The player, on the other hand, encounters all of this content not in the form of an asset list but in the context of the fictional world of the game. They do not see (unless they too are game developers) textures, poly models and a renderer, but they see a car, a gun, an alien, a building or what have you. They experience the game props directly, through the fictional world of the game. The assets used to generate those props are no more important to the player than the sets and props used when shooting a movie are for the audience in the theatre. They may want to see them at some other time in that context, say, when they are watching a “making of” documentary, but they aren’t interested in them in this way when they are enjoying the film.

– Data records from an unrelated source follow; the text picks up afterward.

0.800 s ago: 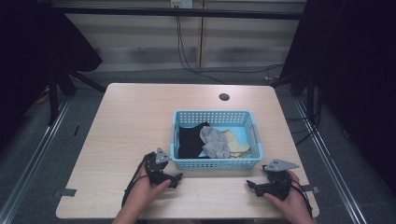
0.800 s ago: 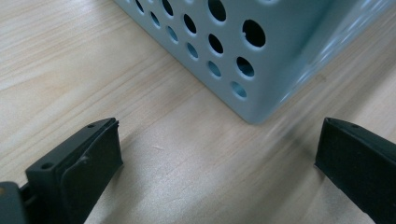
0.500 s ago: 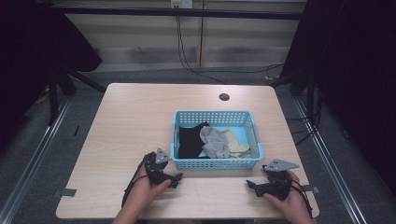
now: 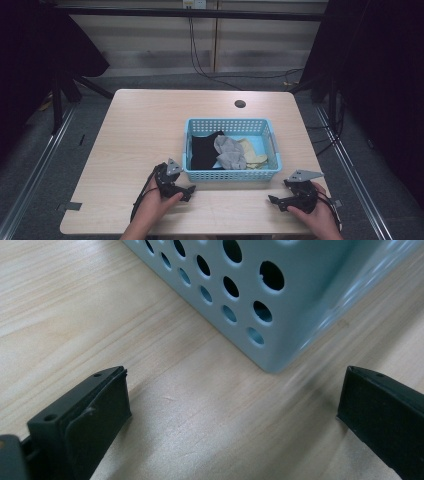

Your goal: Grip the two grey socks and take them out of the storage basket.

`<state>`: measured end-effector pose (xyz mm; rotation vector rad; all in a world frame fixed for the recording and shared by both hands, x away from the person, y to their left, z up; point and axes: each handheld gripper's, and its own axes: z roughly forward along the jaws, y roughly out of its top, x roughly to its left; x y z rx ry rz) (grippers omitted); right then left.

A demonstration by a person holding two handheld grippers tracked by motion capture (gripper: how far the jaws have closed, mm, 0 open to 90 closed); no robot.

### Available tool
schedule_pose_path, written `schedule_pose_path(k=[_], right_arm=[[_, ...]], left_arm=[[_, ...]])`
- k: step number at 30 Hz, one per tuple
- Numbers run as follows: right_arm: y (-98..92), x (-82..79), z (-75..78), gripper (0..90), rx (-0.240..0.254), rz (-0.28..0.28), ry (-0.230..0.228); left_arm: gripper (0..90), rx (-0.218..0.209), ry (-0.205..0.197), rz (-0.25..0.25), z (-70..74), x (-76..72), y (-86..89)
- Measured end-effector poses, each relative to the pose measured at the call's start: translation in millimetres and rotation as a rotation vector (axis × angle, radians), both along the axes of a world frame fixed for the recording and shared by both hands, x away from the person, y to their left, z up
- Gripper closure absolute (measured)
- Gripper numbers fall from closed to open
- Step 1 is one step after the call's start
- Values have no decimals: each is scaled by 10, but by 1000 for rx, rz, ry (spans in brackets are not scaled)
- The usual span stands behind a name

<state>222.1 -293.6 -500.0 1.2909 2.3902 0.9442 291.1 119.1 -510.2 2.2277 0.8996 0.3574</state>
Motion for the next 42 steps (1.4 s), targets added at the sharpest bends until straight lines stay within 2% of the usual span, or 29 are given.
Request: schedule_pose_path(k=[7,11,12,14,15,16,18,20,24,25,29,30,32,33,38,42], right_arm=[[-29,13,148,153,-15,34,21],[-22,35,248,155,-32,61,52],[-18,47,321,155,-58,89,50],[-12,44,355,155,-63,88,50],[-6,47,441,156,-76,101,49],[-6,47,441,156,-76,101,49],[-3,61,564,162,-88,119,61],[-4,72,601,165,-85,128,61],[21,129,821,175,-92,147,69],[21,129,821,175,-92,147,69],[60,212,1005,178,-88,159,85],[83,262,1075,178,-98,163,90],[96,278,1096,178,-102,167,92],[134,329,1148,178,-120,178,100],[229,437,1209,180,-132,189,119],[354,635,1219,188,-115,187,132]], left_arm=[[0,0,0,0,0,0,0],[0,-4,0,3,-1,-1,-2],[0,-4,0,3,-1,-1,-1],[0,-3,0,2,-1,-1,-1],[0,-3,0,2,-1,-1,-1],[0,-3,0,2,-1,-1,-1],[0,-4,0,3,-1,-1,-1],[0,-4,0,3,-1,-1,-1],[0,1,0,-1,0,0,1],[0,1,0,-1,0,0,1],[0,-4,0,3,-1,-1,-1],[0,-3,0,3,-1,-1,-1],[0,1,0,-1,0,0,1],[0,0,0,0,0,0,0],[0,-3,0,3,-1,-1,-1],[0,1,0,-1,1,0,1]])
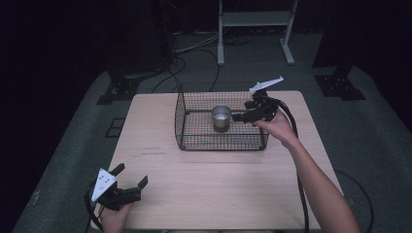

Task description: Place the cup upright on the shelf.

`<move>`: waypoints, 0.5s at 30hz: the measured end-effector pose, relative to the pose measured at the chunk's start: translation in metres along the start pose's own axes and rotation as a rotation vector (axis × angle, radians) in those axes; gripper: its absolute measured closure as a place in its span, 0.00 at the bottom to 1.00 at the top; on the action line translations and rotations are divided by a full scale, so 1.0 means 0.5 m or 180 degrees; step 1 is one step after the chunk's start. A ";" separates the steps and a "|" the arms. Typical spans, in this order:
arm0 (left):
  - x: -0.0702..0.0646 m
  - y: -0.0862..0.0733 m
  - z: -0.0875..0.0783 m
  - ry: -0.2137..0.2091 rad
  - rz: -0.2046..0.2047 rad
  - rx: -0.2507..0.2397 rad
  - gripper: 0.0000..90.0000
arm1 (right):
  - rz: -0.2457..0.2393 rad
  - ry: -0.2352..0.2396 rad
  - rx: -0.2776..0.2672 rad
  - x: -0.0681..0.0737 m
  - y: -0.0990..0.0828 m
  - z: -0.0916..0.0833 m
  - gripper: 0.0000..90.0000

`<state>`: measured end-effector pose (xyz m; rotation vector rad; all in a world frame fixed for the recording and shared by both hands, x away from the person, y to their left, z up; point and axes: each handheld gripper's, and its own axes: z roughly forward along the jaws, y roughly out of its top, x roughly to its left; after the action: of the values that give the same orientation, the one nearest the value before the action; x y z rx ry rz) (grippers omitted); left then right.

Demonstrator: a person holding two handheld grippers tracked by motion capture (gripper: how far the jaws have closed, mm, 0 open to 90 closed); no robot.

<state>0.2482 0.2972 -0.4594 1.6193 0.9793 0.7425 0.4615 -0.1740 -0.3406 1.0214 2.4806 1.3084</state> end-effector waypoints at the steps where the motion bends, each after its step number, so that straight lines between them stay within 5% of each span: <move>1: -0.001 0.000 0.000 0.0001 -0.0003 -0.0001 0.00 | 0.0000 0.0005 0.0000 0.001 -0.002 -0.002 0.14; 15: -0.003 0.001 0.002 -0.0010 0.0017 0.0010 0.00 | -0.0068 0.0070 -0.0030 0.017 -0.040 -0.043 0.14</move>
<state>0.2485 0.2952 -0.4593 1.6260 0.9747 0.7421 0.4361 -0.1907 -0.3417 0.9811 2.4916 1.3309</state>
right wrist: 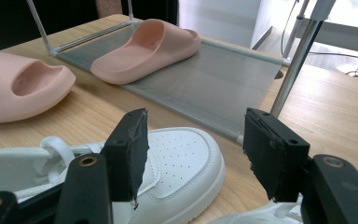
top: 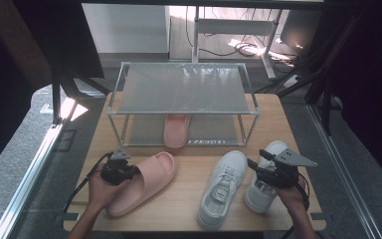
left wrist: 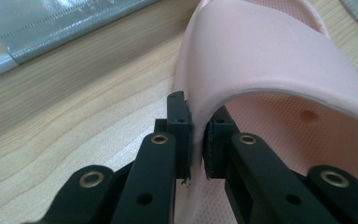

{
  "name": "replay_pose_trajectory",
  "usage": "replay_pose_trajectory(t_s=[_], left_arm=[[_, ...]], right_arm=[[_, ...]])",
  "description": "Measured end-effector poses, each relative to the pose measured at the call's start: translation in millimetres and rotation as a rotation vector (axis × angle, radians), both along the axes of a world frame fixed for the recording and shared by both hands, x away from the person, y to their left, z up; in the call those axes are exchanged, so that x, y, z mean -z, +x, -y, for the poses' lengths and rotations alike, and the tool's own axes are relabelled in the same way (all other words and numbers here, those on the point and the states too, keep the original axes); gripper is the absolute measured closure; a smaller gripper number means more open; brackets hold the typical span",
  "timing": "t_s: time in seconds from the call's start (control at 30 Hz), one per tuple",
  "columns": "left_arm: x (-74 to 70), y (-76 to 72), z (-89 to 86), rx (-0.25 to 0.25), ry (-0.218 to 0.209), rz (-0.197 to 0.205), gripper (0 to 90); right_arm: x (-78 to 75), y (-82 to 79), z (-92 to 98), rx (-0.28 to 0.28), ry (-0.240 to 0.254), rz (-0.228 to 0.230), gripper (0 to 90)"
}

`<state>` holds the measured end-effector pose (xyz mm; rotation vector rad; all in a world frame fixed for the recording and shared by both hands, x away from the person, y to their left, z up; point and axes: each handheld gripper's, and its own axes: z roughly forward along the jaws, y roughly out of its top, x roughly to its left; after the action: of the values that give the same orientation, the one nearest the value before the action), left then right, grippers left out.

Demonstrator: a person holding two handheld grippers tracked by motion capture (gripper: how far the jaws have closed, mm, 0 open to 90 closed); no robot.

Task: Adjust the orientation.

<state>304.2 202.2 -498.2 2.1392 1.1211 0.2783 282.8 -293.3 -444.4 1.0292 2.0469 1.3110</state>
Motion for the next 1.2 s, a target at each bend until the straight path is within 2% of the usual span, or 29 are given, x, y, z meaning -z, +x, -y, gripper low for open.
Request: replay_pose_trajectory(t_s=[0.2,0.57,0.9,1.07,1.2], left_arm=[[-15.1,4.3,15.3,0.012,-0.024,0.027,84.2],[-31.0,28.6,60.3,0.043,-0.043,0.042,83.9],[-30.8,56.0,102.8,0.044,-0.046,0.026,83.8],[-26.1,67.1,119.8,0.022,-0.055,0.014,83.8],[-22.9,74.7,131.2,0.007,-0.04,0.018,83.7]], right_arm=[[-0.5,-0.3,-0.6,-0.002,0.001,0.001,41.5],[-2.8,-1.0,0.6,-0.006,0.009,0.007,41.4],[-4.8,-1.4,1.5,-0.01,0.015,0.013,41.4],[-5.5,-1.7,2.1,-0.011,0.018,0.014,41.4],[-5.4,-1.4,1.9,-0.013,0.019,0.014,41.4]])
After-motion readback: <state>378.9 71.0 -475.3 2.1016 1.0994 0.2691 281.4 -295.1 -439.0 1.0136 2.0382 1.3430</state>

One possible way for prop theory to feed into game design practices, then, is to present some aspect of the design paperwork – perhaps just the concept design (the high level description of how everything works), or perhaps a full game design (the detailed description of how everything interrelates) from the perspective of the props involved in the game. Or, to put it another way, rather than breaking down the asset list by the individual classes of asset, present the asset list how the player experiences its content. So, for instance, a Nazi soldier in a WWII FPS game appears in a catalogue of props as exactly that – a Nazi soldier. If the game has multiple humanoid opponents, they appear in the prop list individually – so a Zombie is a different prop to a Nazi soldier, even if they share certain common components.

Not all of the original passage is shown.